The Department of Energy estimates that community solar subscriptions can save an average of 20% on customer bills, though pv magazine USA has reported on the rollout of many programs that offer 5% to 10% savings.
The Biden Administration set a goal in 2022 to sign up 5 million community solar households, achieving $1 billion in bill savings by 2025. Today, the community solar model only represents about 8% of the total distributed solar capacity in the nation. This target would entail a jump from 3 GW installed capacity to 20 GW in just two years.
In early 2023, a growing number of states are addressing siting issues in community solar program design, by either limiting eligible sites or providing incentives or bid preferences to encourage development in particular locations like brownfields or rooftops.
A community solar proposal in New Jersey would limit eligible project sites to rooftops, canopies over impervious surfaces, brownfields, and floating solar on manmade bodies of water. Maryland passed laws allowing multiple community solar projects exceeding 5 MW in aggregate to be built on the same or adjacent parcels if they are located on sites such as rooftops, brownfields and industrial areas.
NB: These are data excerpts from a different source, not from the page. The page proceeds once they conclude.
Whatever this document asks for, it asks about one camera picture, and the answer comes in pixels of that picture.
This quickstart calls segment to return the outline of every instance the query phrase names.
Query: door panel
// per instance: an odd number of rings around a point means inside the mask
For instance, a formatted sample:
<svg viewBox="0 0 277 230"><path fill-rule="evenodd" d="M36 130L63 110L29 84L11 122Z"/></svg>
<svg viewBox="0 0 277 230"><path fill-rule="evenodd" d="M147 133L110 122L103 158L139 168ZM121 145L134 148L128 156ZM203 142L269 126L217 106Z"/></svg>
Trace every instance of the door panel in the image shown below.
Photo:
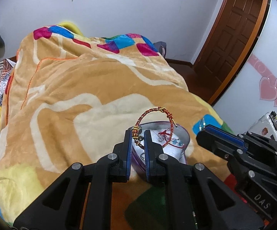
<svg viewBox="0 0 277 230"><path fill-rule="evenodd" d="M238 60L255 27L262 0L227 0L195 72L215 92Z"/></svg>

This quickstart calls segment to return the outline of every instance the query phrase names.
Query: red braided bracelet
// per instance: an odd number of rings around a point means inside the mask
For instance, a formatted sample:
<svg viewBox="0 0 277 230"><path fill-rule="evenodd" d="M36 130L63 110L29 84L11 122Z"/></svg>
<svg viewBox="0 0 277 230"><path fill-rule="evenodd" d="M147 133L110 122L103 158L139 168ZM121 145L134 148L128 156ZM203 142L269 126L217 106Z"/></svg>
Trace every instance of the red braided bracelet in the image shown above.
<svg viewBox="0 0 277 230"><path fill-rule="evenodd" d="M147 111L145 111L138 119L138 121L136 122L135 126L132 128L132 138L134 139L134 142L136 145L138 145L139 147L141 147L142 149L144 149L144 146L141 144L141 142L138 140L138 131L139 131L139 124L141 122L141 120L143 119L143 117L145 117L148 113L150 112L157 112L157 111L160 111L162 113L166 113L167 114L167 118L169 119L169 122L170 122L170 134L169 134L169 138L167 140L167 142L162 145L162 148L164 148L165 146L167 146L169 144L169 142L171 141L172 137L173 137L173 132L174 132L174 125L177 127L174 119L173 119L173 115L168 111L166 110L165 107L158 107L158 108L152 108L152 109L149 109Z"/></svg>

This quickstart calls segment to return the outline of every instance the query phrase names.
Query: blanket
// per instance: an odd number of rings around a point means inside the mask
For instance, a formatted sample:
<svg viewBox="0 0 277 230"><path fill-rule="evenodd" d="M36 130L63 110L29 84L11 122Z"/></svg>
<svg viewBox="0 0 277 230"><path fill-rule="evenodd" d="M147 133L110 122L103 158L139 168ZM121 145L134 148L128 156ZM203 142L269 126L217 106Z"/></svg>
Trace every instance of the blanket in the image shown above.
<svg viewBox="0 0 277 230"><path fill-rule="evenodd" d="M188 92L147 38L86 38L55 25L26 36L17 58L0 122L0 215L6 222L73 163L91 164L111 153L125 130L158 106L189 132L188 164L202 162L222 180L230 174L226 161L198 146L193 131L205 115L223 121ZM154 112L142 123L158 120L167 118ZM132 169L128 183L113 184L111 229L142 229L137 210L149 216L150 229L165 229L159 223L163 195ZM143 202L152 206L144 211Z"/></svg>

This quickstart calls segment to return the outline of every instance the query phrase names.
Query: red string
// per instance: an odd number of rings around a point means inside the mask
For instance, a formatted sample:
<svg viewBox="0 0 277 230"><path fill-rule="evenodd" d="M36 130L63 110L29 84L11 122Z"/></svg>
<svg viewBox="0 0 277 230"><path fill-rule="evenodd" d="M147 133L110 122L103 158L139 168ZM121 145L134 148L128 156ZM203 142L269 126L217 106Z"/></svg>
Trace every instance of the red string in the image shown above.
<svg viewBox="0 0 277 230"><path fill-rule="evenodd" d="M139 128L139 124L141 122L141 120L143 119L143 117L145 117L148 113L150 112L156 112L156 111L160 111L162 113L165 113L167 115L167 118L169 119L170 122L170 134L169 134L169 138L166 141L166 143L164 145L162 145L162 147L164 148L165 146L167 146L169 144L169 142L171 141L172 137L173 137L173 132L174 132L174 125L177 127L177 124L175 123L174 119L173 119L173 115L165 108L165 107L158 107L158 108L152 108L149 109L147 111L145 111L137 120L135 126L133 127L132 130L132 138L134 139L134 142L136 143L136 145L138 145L140 148L144 149L144 147L142 146L141 142L138 141L138 128Z"/></svg>
<svg viewBox="0 0 277 230"><path fill-rule="evenodd" d="M167 130L165 130L165 131L162 131L162 132L159 132L159 133L158 133L158 135L162 135L162 136L164 137L165 141L167 141L166 135L169 135L169 134L167 133L168 130L170 130L170 129L167 129ZM178 148L178 149L183 149L183 148L184 148L184 146L180 147L180 146L173 145L173 144L171 144L171 143L169 143L169 144L170 144L171 146L173 146L173 147Z"/></svg>

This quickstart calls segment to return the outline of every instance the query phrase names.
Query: metal screw
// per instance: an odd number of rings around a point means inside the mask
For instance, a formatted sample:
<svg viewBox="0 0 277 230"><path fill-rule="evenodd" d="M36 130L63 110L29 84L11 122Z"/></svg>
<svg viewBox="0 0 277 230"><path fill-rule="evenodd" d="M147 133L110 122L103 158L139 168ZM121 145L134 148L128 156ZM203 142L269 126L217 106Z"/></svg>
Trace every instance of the metal screw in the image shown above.
<svg viewBox="0 0 277 230"><path fill-rule="evenodd" d="M80 163L74 163L74 164L72 164L72 169L73 170L78 170L79 168L81 168L81 164Z"/></svg>
<svg viewBox="0 0 277 230"><path fill-rule="evenodd" d="M166 155L166 154L160 154L160 155L159 155L159 158L160 158L161 160L165 161L165 160L168 159L168 155Z"/></svg>
<svg viewBox="0 0 277 230"><path fill-rule="evenodd" d="M248 171L248 175L250 178L254 178L255 177L255 173L252 170Z"/></svg>
<svg viewBox="0 0 277 230"><path fill-rule="evenodd" d="M197 164L195 164L195 168L197 170L204 170L204 165L202 163L197 163Z"/></svg>
<svg viewBox="0 0 277 230"><path fill-rule="evenodd" d="M138 141L143 141L144 140L144 137L143 136L138 136Z"/></svg>
<svg viewBox="0 0 277 230"><path fill-rule="evenodd" d="M111 154L108 154L108 155L107 155L107 158L108 158L108 159L111 159L111 160L114 160L114 159L117 158L117 155L116 155L115 153L111 153Z"/></svg>

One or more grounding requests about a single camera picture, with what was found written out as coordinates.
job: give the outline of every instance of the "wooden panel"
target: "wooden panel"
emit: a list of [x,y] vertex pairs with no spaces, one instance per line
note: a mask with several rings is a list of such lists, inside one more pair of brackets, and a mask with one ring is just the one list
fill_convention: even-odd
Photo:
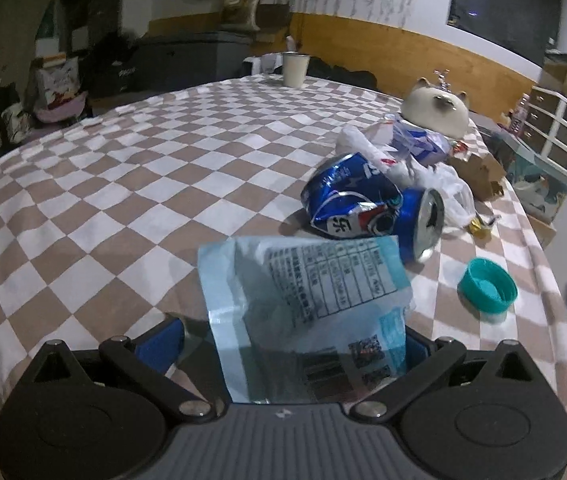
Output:
[[[218,24],[211,14],[181,16],[163,22],[162,29],[208,30]],[[301,51],[321,57],[330,64],[348,70],[368,70],[374,73],[379,88],[400,98],[405,97],[417,79],[436,80],[434,70],[449,69],[448,81],[455,92],[466,91],[470,108],[493,120],[502,112],[514,108],[534,82],[514,70],[486,57],[444,41],[435,40],[400,28],[378,23],[320,14],[295,13],[290,30]],[[280,52],[285,49],[284,34],[271,44],[256,43],[254,54]]]

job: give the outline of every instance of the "teal bottle cap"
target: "teal bottle cap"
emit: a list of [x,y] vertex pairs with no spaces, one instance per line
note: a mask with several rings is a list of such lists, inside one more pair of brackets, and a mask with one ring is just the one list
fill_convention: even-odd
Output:
[[475,258],[468,263],[459,282],[459,291],[476,309],[486,314],[502,314],[518,295],[510,274],[485,258]]

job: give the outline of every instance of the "white shelf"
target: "white shelf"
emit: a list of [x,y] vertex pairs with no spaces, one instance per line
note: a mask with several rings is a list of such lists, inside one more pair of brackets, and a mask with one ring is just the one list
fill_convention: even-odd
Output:
[[567,121],[565,119],[565,113],[567,110],[567,98],[558,92],[554,92],[546,88],[534,86],[532,87],[532,89],[537,92],[541,92],[543,94],[556,97],[557,108],[556,110],[549,111],[546,110],[545,108],[541,108],[540,106],[532,102],[530,103],[531,110],[535,110],[536,112],[542,113],[545,116],[548,116],[552,119],[552,125],[548,133],[542,132],[540,129],[538,129],[533,124],[530,124],[528,121],[524,121],[524,124],[530,129],[531,132],[535,132],[545,140],[541,152],[537,154],[539,159],[567,176],[567,169],[561,166],[560,164],[558,164],[557,162],[555,162],[554,160],[551,160],[550,158],[550,151],[553,148],[558,148],[567,154],[567,145],[557,139],[557,134],[559,133],[560,127],[563,126],[564,128],[567,129]]

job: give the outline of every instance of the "light blue snack wrapper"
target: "light blue snack wrapper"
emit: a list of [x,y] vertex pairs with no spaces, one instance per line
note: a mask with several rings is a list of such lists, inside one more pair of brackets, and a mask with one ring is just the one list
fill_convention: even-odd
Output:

While shifting state policies and the nationwide cut to net metering were a cause for alarm for residential installers and environmentalists alike, it appears that states are recognizing the benefits of building smaller, distributed projects and siting them responsibly.
As energy storage markets achieve scale, rooftop residential installers are expected to rebound from these changes, while emergent community solar markets will extend access to ratepayers that have not yet directly enjoyed the benefits of the energy transition.